When therefore, after slaying the bull in the accustomed manner, they had burnt
its limbs, they filled a bowl of wine and cast in a clot of blood for each of them;
the rest of the victim they put in the fire, after having purified the column all
round. Then they drew from the bowl in golden cups and pouring a libation on
the fire, they swore that they would judge according to the laws on the pillar,
and would punish him who in any point had already transgressed them, and that
for the future they would not, if they could help, offend against the writing on
the pillar, and would neither command others, nor obey any ruler who
commanded them, to act otherwise than according to the laws of their father
Poseidon. This was the prayer which each of them-offered up for himself and
for his descendants, at the same time drinking and dedicating the cup out of
which he drank in the temple of the god; and after they had supped and satisfied
their needs, when darkness came on, and the fire about the sacrifice was cool,
all of them put on most beautiful azure robes, and, sitting on the ground, at
night, over the embers of the sacrifices by which they had sworn, and
extinguishing all the fire about the temple, they received and gave judgment, if
any of them had an accusation to bring against any one; and when they given
judgment, at daybreak they wrote down their sentences on a golden tablet, and
dedicated it together with their robes to be a memorial.

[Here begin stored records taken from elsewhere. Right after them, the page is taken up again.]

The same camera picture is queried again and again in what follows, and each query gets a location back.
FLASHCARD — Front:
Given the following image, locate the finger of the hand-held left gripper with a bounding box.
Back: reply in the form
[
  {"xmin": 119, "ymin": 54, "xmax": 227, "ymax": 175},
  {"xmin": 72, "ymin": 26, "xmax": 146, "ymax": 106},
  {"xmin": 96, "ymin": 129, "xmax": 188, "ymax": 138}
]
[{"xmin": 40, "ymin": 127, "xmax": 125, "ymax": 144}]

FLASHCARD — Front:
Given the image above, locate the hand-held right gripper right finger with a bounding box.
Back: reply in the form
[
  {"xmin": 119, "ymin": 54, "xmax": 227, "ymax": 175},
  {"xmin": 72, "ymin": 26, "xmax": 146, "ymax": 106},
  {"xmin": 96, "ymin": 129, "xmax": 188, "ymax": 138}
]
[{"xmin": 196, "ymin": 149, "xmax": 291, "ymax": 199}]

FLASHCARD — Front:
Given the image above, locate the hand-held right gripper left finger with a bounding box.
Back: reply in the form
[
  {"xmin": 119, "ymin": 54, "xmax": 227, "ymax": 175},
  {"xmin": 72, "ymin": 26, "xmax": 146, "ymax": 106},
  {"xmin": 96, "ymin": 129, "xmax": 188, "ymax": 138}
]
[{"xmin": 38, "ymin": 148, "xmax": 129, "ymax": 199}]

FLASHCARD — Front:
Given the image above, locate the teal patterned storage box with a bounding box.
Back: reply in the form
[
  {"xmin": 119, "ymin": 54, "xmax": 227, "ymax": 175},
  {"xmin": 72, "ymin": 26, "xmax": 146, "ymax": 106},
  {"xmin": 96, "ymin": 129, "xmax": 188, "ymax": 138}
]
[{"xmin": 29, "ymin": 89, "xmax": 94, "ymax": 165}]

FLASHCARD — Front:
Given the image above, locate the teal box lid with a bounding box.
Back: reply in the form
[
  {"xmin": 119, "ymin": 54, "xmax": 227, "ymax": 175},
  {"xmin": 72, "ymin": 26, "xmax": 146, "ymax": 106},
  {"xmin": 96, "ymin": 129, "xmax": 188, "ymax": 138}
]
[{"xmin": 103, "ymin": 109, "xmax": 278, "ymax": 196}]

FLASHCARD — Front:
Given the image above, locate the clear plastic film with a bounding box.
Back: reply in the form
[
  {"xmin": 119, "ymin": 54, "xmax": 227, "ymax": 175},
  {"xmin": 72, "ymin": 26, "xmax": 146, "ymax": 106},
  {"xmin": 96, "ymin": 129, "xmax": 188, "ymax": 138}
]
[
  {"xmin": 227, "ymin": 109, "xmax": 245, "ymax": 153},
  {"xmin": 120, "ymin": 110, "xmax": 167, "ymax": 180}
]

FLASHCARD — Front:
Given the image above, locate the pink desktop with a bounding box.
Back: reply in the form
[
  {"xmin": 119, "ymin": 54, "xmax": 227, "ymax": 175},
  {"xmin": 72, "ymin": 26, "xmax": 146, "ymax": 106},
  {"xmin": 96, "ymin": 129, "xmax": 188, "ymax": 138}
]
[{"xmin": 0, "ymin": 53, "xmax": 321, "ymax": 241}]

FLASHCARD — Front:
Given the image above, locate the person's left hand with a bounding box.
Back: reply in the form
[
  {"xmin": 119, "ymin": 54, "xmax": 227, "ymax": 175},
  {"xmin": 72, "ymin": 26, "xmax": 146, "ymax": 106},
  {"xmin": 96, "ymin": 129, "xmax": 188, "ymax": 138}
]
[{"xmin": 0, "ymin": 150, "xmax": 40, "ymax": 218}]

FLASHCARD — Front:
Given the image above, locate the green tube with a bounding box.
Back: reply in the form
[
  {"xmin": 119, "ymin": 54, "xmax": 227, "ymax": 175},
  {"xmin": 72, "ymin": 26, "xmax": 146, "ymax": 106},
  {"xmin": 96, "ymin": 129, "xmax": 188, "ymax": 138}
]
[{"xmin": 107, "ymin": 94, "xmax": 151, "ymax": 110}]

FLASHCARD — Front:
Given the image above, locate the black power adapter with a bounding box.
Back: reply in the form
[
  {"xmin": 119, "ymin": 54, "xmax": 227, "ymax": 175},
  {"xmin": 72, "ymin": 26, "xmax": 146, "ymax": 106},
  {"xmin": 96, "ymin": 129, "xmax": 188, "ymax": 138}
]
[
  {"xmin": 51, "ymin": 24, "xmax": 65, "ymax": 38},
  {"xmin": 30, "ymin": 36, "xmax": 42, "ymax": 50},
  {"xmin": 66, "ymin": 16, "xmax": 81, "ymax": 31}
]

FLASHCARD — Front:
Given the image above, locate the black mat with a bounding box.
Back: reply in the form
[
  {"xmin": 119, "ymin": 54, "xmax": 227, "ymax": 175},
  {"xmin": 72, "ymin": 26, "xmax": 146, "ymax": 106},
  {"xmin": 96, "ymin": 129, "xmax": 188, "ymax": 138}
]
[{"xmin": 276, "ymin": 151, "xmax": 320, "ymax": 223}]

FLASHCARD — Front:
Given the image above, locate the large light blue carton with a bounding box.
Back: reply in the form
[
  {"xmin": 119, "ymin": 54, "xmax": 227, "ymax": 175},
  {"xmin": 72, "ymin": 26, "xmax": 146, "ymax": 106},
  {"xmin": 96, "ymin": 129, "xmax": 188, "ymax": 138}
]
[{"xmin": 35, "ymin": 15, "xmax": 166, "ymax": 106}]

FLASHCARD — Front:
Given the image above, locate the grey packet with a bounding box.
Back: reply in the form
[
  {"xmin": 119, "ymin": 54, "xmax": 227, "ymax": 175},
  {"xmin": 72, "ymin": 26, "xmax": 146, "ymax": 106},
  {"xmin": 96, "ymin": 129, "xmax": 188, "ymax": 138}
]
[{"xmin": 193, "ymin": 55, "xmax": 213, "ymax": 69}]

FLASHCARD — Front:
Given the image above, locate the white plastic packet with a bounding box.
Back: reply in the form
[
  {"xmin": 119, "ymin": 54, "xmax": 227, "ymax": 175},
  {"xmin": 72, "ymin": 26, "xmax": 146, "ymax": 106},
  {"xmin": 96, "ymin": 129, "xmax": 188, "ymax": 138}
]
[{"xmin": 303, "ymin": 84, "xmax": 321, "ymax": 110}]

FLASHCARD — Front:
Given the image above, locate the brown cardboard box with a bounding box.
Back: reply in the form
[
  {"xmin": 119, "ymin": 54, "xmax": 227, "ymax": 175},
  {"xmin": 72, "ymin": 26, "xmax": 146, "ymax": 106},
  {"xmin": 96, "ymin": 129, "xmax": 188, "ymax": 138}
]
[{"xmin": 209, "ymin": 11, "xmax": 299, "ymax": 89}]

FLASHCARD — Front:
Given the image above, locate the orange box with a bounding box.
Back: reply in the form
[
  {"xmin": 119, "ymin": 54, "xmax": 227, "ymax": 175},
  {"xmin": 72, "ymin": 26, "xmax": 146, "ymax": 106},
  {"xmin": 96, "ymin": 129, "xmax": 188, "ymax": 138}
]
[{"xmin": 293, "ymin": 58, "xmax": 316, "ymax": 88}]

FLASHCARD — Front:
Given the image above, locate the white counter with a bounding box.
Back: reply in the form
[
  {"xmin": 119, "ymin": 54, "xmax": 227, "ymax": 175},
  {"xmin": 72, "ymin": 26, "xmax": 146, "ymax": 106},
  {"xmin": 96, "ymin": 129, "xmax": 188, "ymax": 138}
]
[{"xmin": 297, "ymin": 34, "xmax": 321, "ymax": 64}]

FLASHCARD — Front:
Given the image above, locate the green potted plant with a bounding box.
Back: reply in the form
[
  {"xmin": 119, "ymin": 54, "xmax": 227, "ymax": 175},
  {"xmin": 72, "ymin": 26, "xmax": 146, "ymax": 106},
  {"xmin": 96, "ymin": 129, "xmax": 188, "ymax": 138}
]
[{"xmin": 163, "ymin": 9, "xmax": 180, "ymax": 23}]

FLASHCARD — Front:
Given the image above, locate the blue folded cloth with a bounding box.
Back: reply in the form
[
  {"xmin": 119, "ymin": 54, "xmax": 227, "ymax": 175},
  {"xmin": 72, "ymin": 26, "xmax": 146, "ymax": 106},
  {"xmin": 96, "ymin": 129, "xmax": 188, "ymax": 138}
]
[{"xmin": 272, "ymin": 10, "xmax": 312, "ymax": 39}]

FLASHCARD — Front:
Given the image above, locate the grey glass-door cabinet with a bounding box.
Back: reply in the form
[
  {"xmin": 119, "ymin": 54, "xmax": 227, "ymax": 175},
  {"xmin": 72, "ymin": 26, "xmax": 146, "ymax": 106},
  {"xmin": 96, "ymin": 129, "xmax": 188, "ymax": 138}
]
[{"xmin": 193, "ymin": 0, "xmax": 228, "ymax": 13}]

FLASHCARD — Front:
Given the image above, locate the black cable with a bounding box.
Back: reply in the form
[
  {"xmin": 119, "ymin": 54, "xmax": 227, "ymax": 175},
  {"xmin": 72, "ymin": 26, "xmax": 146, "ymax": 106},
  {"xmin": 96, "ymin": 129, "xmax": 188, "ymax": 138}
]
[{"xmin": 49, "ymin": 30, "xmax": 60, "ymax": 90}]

There were many special laws affecting the several kings inscribed about the
temples, but the most important was the following: They were not to take up
arms against one another, and they were all to come to the rescue if any one in
any of their cities attempted to overthrow the royal house; like their ancestors,
they were to deliberate in common about war and other matters, giving the
supremacy to the descendants of Atlas. And the king was not to have the power
of life and death over any of his kinsmen unless he had the assent of the
majority of the ten.
Such was the vast power which the god settled in the lost island of Atlantis; and
this he afterwards directed against our land for the following reasons, as
tradition tells: For many generations, as long as the divine nature lasted in them,
they were obedient to the laws, and well-affectioned towards the god, whose
seed they were; for they possessed true and in every way great spirits, uniting
gentleness with wisdom in the various chances of life, and in their intercourse
with one another. They despised everything but virtue, caring little for their
present state of life, and thinking lightly of the possession of gold and other
property, which seemed only a burden to them; neither were they intoxicated by
luxury; nor did wealth deprive them of their self-control; but they were sober,
and saw clearly that all these goods are increased by virtue and friendship with
one another, whereas by too great regard and respect for them, they are lost and
friendship with them. By such reflections and by the continuance in them of a
divine nature, the qualities which we have described grew and increased among
them; but when the divine portion began to fade away, and became diluted too
often and too much with the mortal admixture, and the human nature got the
upper hand, they then, being unable to bear their fortune, behaved unseemly,
and to him who had an eye to see grew visibly debased, for they were losing the
fairest of their precious gifts; but to those who had no eye to see the true
happiness, they appeared glorious and blessed at the very time when they were
full of avarice and unrighteous power. Zeus, the god of gods, who rules
according to law, and is able to see into such things, perceiving that an
honourable race was in a woeful plight, and wanting to inflict punishment on
them, that they might be chastened and improve, collected all the gods into their
most holy habitation, which, being placed in the centre of the world, beholds all
created things. And when he had called them together, he spake as follows-*
*The rest of the Dialogue of Critias has been lost.